But maybe there's some correlation there between those two. And that's just one little bit of bitty, bitty minute thing [00:20:00] that Evan talked about, but I think that's a, maybe a bit of a connect.

[00:20:04] Phil: Yeah. You know, I, I talk, you, you do too. I know. And I'd love to hear your thoughts on it and see if you agree.

But you know, my, a big part of my theory is when they specialize early, the parents are also investing massive amounts of money and time into it. Right? So they're telling their kids, you're going to make it, you're going to be there. This is why we're doing it. We're pouring into you. We're investing in you so that you can be a.

College player probe, whatever the, whatever that next level is, they're trying to get to, you can be a comp player. If they're just playing rec, you know, when they're eight, nine, we're investing in you, we're getting you this. Private training. We're getting you the speed training. We're getting you the agility training.

We're going to have put a parachute on your back and you're going to run, we're going to do this. We're going to do that. Right. And, and I'm not saying that's bad. But it puts a lot of pressure on those kids. So to do in the right keep [00:21:00] perspective and doing that is really difficult. It's, it's it's tough to do that.

And so there's this pressure pressure, pressure. Then they get in. These clubs. And necessarily if you're going to have 20 elite players at a UC and L club or a memo less next or whatever it is, it's ton of pressure on these kids. And so this is pressure cooker, which we've talked about. Parents are also pressuring, but then also if their kid's not going to play all the time, which they want.

Because there's 20 kids on that elite team and all those are great players. If you have 20 to have to sit out in any given tournament, because you can only have 18 on the bench, right? So they're literally not even possibly playing in the game. So that causes a lot of, I mean, in less, the coaches are dialed in to culture and understand themselves and understand their players.

It leads to toxicity on those teams when there's toxicity on those teams, you and I we've talked a lot about this too. All of a sudden, it's just a recipe for burnout,[00:22:00] Which then you go to, why are so many young women and men? Both. It's not just the girls side. That's, that's burning out. Why are they all burning out?

Well, because they They're there in these toxic, terrible environments that are getting them and they're getting it from all, all sides. They're getting it from the parents. They're getting it from the coaches and they're getting it from their teammates too. Like, you gotta do this, you gotta do that.

You gotta do the next thing. And man, they're just trying to figure out who they are. Right. They're trying to figure out their identity. They're trying to figure out. What do I want to do next? And we're putting all this on them. And I, I just, I just think it's too much, which it's no wonder that the amount of girls who are still playing in high school is dwindling because they're also told if you're not the best, then why even bother.[00:23:00]

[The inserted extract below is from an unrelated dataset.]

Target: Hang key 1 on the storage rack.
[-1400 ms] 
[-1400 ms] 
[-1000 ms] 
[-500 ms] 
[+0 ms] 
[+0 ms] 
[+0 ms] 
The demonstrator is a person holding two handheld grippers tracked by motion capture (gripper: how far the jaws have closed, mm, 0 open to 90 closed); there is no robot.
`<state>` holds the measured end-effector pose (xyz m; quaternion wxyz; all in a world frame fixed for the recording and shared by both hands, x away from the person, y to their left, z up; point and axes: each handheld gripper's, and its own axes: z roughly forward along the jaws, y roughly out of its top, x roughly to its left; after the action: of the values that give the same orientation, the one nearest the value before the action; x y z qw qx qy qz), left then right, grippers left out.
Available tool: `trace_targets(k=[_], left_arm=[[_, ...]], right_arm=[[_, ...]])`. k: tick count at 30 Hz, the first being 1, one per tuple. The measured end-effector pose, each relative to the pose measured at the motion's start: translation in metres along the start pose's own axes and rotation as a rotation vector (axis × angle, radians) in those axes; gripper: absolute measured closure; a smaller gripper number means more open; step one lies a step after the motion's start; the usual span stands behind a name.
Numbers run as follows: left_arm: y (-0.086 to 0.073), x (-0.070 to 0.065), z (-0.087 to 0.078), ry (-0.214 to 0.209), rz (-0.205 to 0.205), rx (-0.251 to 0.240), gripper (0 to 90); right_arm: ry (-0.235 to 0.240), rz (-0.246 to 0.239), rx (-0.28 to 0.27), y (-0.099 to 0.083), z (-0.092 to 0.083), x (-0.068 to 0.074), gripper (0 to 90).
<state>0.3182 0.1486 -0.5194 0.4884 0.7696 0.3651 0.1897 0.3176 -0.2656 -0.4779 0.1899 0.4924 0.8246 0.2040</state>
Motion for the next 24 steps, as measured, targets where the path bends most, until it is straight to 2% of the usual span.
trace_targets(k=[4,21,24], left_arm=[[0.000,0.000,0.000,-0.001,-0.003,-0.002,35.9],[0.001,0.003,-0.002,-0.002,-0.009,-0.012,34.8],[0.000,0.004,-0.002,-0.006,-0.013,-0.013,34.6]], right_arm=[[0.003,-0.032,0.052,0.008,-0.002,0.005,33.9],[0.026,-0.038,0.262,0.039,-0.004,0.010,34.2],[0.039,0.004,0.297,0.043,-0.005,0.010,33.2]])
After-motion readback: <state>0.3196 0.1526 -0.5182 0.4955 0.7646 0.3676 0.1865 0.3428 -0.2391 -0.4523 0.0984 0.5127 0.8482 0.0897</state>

Right. I mean, do you agree with that?

[00:23:03] Paul: Yeah. Yeah, absolutely. And I think that there's just a, there's too much pressure on these girls at a young age. Or any player, men, women, whatever, too much pressure at a young age to, to do. And I, I think I've told this story before, where I've had numerous, numerous players come to the collegiate level that have their first realization being away from mom and dad.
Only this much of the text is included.